= William Beverly Murphy =

American food businessman

William Beverly Murphy (June 17, 1907 – May 29, 1994) was an American food businessman. He was the president and CEO of Campbell Soup Company between 1953 and 1972. From 1942 to 1945 he was on leave from Campbell's Soup to the War Production Board. Prior to joining Campbell's Soup he was at the A.C. Nielsen Company (1928–1938) where he is credited with conceiving the idea for the Nielsen Food Index and Nielsen Drug Index Services. Murphy was also a life member emeritus of the MIT Corporation (Massachusetts Institute of Technology).

== Life ==
Murphy was born in Appleton, Wisconsin, and received a Bachelor of Science in chemical engineering from the University of Wisconsin in 1928. He subsequently joined the A.C. Nielsen Company of Chicago and rose to the position of executive vice president. He joined Campbell Soup in 1938 as Assistant to General Manager. Murphy was elected executive vice president of Campbell Soup in 1949 and was president and CEO from 1953 to 1972. Murphy died May 29, 1994, at the age of 86 of pneumonia in a convalescent home in Bryn Mawr, Pennsylvania.

While at Campbell's Soup Company he took the corporation public and increased its brand portfolio to include Pepperidge Farm breads, cookies, and crackers, Franco-American gravies and pastas, V8 juice (vegetable), Swanson broths, and Godiva (chocolatier).
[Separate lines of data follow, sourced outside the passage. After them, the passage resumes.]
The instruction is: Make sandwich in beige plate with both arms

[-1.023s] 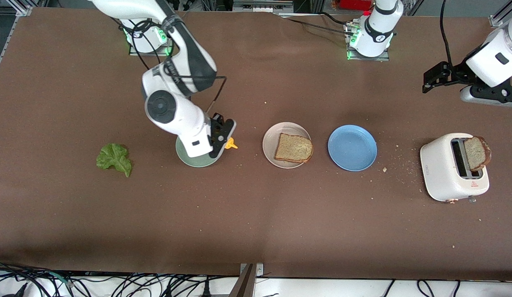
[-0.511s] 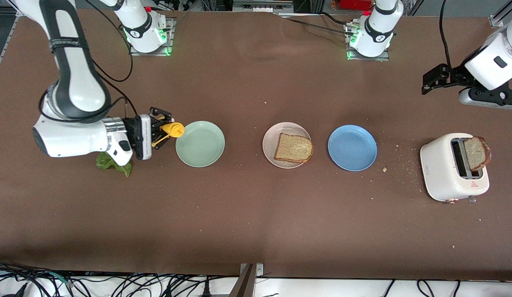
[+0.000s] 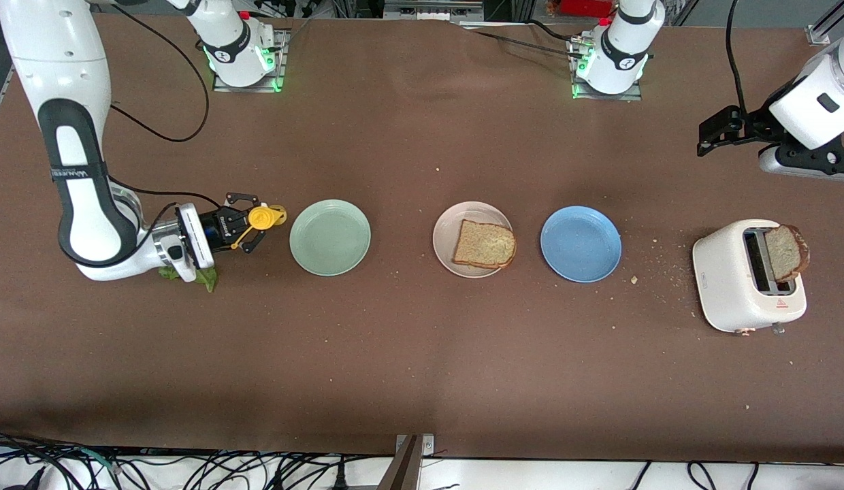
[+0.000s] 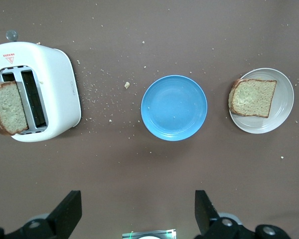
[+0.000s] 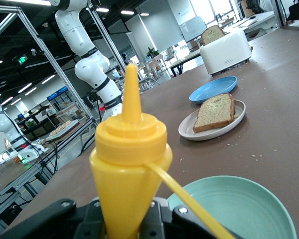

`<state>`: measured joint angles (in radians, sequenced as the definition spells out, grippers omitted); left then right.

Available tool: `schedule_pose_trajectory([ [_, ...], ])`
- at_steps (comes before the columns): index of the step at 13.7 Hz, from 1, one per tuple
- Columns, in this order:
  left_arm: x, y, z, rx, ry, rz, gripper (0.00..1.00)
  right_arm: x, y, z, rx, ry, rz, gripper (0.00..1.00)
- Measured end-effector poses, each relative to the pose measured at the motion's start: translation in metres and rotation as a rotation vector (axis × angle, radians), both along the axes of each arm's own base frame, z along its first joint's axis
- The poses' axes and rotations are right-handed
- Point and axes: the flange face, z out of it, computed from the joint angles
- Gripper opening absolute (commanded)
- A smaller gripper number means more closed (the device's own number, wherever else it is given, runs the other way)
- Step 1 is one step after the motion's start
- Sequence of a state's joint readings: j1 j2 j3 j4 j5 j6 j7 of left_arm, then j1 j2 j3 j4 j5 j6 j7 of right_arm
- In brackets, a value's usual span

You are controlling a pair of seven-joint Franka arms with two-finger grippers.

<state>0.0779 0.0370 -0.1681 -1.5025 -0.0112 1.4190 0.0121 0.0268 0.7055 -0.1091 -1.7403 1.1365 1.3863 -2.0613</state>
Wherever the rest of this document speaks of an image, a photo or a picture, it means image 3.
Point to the silver corner bracket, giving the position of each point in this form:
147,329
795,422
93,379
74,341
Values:
429,446

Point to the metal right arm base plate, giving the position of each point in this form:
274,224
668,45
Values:
282,64

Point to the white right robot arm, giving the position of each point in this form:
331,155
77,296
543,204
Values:
61,61

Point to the red box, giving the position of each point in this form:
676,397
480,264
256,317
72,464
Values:
585,7

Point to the yellow squeeze bottle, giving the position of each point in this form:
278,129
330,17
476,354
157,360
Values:
262,218

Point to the blue plate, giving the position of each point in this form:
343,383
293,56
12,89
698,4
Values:
580,245

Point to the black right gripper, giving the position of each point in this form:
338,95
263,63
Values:
221,225

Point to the green plate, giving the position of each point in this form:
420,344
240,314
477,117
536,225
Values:
330,238

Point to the grey power strip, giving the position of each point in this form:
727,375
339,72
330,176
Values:
432,10

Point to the aluminium frame post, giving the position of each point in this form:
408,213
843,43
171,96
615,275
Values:
820,33

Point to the green lettuce leaf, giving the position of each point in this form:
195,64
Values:
205,278

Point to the white toaster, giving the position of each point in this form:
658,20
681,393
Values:
725,279

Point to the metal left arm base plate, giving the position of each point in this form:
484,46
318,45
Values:
602,97

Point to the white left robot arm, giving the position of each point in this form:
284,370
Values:
813,102

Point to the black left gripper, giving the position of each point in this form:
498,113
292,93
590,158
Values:
754,124

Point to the black power plug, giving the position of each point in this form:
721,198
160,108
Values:
340,478

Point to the brown bread slice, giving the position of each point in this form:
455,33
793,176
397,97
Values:
483,243
786,253

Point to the dark metal beam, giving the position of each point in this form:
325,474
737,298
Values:
401,473

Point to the beige plate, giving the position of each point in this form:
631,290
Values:
444,238

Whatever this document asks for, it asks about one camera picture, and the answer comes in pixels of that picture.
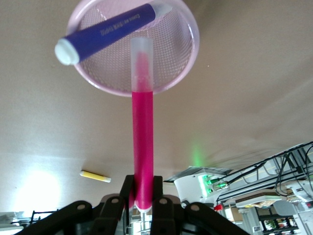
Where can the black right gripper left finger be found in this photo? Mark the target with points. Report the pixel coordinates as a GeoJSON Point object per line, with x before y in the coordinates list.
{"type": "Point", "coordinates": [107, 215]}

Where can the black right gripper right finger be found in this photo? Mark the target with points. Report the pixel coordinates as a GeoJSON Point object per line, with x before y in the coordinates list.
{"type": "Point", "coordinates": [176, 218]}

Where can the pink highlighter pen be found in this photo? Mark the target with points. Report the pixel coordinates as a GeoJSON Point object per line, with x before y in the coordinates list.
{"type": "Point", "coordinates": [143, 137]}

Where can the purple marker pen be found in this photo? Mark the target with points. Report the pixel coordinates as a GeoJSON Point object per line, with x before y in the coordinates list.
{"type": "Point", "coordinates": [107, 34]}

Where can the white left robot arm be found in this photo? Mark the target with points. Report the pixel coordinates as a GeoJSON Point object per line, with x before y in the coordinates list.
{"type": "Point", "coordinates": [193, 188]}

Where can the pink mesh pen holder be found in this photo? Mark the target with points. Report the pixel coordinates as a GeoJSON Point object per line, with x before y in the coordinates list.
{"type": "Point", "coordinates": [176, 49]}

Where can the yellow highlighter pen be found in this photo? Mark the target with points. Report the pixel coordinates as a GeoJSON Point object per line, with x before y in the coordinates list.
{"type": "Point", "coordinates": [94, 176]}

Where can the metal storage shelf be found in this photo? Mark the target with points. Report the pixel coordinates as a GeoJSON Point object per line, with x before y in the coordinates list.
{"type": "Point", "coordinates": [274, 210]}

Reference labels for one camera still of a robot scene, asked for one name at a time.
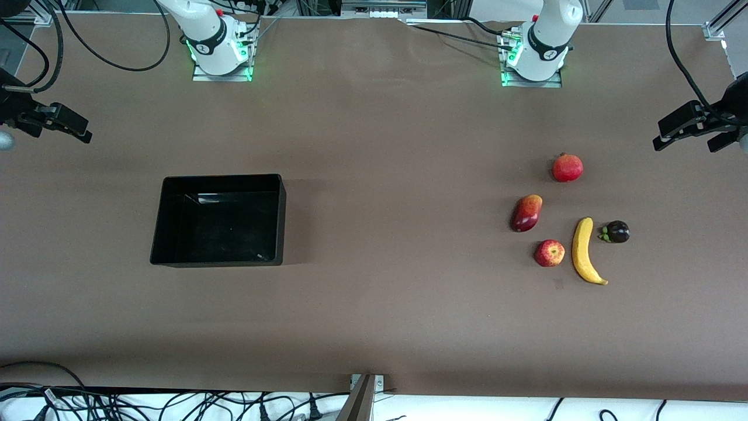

Murphy was a special term member of the MIT Corporation from 1961–65 and a life member from 1965–82. He served on several MIT standing committees, including the Auditing Committee (1984–86), the Executive Committee (1966–72 and 1976–82), and the Membership Committee (1964–67). He was a member of the visiting committees for the Department of Applied Biological Sciences (1985–88), the Department of Nutrition and Food Science (1980–85 and 1974–80 as chairman), the MIT Sloan School of Management (1972–76 and 1965–66, and 1964–65 as chairman), and the School of Industrial Management (1961–63, 1963–64 as chairman and 1959–61 as a presidential nominee).

As head of Campbell Soup, Murphy's managerial style, which prioritized lean manufacturing, fostered conflict with his workers who contested his high production targets. The climax of this conflict occurred in 1968, when the AFL-CIO affiliated locals at the Campbell plants attempted to coordinate their contracts. Murphy firmly opposed the coordinated bargaining across his plants; divisions between the different locals limited their gains, and his managerial vision prevailed.

In 1980, former president and chairman of the MIT Corporation Paul Gray presented Murphy with the Henry Laurence Gantt Memorial Medal. It is awarded jointly by the American Management Associations and the American Society of Mechanical Engineers for "distinguished achievement in management as a service to the community."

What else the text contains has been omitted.